La revascularisation artérielle
Les stratégies de revascularisation (chirurgie ou angioplastie) ont été évaluées essentiellement chez des patients ayant une sténose de l’artère carotide interne. Le risque de récidive en cas d’AIC en rapport avec une sténose carotide dépend du degré de sténose : dans les 2 ans qui suivent un AIC, le risque de récidive est de 10 % par an pour les sténoses ≥ 70 % NASCET, et 5 % par an en cas de sténose entre 50-69 % NASCET. Après, le risque devient similaire à celui d’une sténose asymptomatique.
Deux grandes études et une métaanalyse ont démontré les bénéfices de la chirurgie de carotide chez les patients ayant une sténose > 50 % NASCET. Les bénéfices sont plus importants en cas de sténose > 70 % (à l’exception des cas de sténose très serrée ou « pseudo-occlusive ») : la réduction du risque est de 16 % environ à 5 ans, alors qu’elle n’est que de 5 % à 5 ans pour les patients avec une sténose entre 50 et 69 %. À côté du degré de sténoses, d’autres facteurs peuvent être considérés, car associés à un plus haut risque de récidive : le sexe masculin, l’âge > 75 ans, et le délai court par rapport au dernier événement (< 15 jours). La chirurgie n’est pas indiquée en cas de sténose < 50 %, car le bénéfice devient non significatif. Il est recommandé de réaliser la chirurgie dans les deux semaines qui suivent l’AIC, car le bénéfice thérapeutique est plus important.
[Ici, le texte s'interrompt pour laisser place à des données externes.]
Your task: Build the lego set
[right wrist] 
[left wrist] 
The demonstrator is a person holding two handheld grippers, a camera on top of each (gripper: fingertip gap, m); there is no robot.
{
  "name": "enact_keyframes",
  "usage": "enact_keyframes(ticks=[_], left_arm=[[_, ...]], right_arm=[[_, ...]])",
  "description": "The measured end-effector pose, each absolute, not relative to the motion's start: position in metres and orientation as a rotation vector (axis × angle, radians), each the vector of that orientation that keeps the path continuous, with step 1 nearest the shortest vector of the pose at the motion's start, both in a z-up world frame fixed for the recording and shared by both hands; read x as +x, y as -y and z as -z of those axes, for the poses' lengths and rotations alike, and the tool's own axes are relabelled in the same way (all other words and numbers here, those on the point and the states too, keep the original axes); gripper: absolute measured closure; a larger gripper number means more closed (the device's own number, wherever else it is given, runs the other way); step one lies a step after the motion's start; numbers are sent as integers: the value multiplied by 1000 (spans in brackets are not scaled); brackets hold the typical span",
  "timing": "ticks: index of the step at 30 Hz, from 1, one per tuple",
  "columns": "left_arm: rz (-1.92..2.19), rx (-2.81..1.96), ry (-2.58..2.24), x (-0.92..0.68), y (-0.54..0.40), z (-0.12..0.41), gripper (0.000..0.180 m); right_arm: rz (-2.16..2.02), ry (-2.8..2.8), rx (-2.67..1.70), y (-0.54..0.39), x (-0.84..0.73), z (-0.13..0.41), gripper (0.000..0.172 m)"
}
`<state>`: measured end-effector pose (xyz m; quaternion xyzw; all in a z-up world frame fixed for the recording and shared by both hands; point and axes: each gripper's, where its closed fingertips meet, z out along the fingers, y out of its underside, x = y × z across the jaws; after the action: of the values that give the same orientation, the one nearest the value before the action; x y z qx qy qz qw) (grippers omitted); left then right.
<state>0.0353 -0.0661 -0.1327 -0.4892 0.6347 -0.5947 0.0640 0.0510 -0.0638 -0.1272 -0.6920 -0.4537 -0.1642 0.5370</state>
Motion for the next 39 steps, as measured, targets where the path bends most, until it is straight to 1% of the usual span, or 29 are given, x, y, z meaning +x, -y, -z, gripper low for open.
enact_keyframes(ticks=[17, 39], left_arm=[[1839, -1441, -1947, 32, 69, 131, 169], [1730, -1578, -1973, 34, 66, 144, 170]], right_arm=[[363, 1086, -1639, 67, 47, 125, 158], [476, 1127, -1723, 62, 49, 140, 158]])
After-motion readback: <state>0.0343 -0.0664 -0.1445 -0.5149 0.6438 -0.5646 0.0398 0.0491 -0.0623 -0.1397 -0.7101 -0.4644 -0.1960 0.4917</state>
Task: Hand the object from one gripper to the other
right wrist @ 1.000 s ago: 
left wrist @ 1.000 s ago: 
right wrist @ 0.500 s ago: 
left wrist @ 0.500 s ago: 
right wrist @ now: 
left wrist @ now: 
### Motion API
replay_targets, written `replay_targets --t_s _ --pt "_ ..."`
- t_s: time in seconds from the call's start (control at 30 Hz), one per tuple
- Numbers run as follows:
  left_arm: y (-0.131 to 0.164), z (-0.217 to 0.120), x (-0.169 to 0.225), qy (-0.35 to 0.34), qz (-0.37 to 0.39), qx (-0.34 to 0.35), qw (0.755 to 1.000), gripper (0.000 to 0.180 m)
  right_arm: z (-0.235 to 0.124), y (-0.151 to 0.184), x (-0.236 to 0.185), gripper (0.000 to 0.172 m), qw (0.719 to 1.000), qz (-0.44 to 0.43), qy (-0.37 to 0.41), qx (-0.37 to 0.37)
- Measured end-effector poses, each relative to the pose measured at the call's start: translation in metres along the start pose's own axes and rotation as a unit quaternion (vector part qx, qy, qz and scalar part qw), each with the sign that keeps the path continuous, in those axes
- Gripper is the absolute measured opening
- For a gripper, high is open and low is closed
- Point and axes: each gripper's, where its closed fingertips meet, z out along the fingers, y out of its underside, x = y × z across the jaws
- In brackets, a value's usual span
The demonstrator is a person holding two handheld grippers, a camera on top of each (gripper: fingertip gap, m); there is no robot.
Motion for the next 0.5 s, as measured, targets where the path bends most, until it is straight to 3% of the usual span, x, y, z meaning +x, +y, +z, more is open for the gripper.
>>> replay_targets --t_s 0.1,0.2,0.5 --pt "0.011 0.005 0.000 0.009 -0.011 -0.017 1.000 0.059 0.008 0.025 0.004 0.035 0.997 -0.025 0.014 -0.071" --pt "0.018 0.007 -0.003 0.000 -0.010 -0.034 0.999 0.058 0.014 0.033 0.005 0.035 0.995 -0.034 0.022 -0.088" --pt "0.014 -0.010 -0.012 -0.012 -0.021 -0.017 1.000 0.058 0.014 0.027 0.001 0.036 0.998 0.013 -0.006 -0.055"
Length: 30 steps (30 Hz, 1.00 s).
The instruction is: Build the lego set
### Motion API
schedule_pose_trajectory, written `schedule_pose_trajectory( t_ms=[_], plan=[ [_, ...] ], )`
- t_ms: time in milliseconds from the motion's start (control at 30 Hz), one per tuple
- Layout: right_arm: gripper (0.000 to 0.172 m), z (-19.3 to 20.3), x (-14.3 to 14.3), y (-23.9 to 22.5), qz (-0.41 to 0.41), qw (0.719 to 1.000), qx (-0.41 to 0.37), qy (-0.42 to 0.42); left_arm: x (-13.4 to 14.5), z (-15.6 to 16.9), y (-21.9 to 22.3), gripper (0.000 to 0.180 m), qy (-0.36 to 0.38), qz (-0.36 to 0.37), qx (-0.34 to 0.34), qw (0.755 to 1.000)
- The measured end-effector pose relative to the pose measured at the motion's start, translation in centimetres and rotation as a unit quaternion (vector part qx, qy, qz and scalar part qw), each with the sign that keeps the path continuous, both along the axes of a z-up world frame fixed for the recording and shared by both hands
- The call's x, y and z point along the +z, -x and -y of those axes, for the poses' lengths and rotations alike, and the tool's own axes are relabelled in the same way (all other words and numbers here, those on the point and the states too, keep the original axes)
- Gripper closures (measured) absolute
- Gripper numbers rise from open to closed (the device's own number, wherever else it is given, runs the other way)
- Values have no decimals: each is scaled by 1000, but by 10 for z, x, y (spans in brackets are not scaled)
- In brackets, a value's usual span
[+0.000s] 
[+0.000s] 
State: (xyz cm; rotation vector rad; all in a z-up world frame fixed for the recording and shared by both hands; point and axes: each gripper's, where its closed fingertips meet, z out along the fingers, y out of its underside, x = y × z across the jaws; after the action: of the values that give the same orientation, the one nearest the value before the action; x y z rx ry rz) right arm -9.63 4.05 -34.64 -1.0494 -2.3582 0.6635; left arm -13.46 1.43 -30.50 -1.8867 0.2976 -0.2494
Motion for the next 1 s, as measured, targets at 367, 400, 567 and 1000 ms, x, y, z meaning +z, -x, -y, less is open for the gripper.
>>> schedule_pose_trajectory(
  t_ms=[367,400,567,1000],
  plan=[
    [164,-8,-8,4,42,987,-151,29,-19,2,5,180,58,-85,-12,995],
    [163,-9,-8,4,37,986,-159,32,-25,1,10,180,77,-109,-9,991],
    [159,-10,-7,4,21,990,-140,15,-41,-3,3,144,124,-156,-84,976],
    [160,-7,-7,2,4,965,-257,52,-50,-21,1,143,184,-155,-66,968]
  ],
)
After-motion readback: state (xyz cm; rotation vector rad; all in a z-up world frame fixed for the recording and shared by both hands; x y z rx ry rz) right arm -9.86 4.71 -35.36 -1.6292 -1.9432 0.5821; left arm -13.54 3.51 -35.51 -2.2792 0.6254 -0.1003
L’angioplastie de carotide est en cours d’évaluation. Les essais randomisés montrent que cette technique est associée à une augmentation significative d’environ 30-40 % du risque d’AVC ou de décès dans les 30 jours de la procédure. Elle semble cependant apporter une protection à moyen terme similaire à celle de la chirurgie concernant le risque de récidive d’infarctus cérébral ipsilatéral, malgré une augmentation significative du risque de resténose, ce qui indique que la sécurité de la procédure doit être améliorée. En attendant, la chirurgie reste la technique de référence. Une angioplastie carotide peut être envisagée en cas de contre-indication à la chirurgie carotide pour des raisons générales, telles quelles des comorbidités importants, notamment cardiaques, ou locales, comme les sténoses post-radiques, ou inaccessibles chirurgicalement.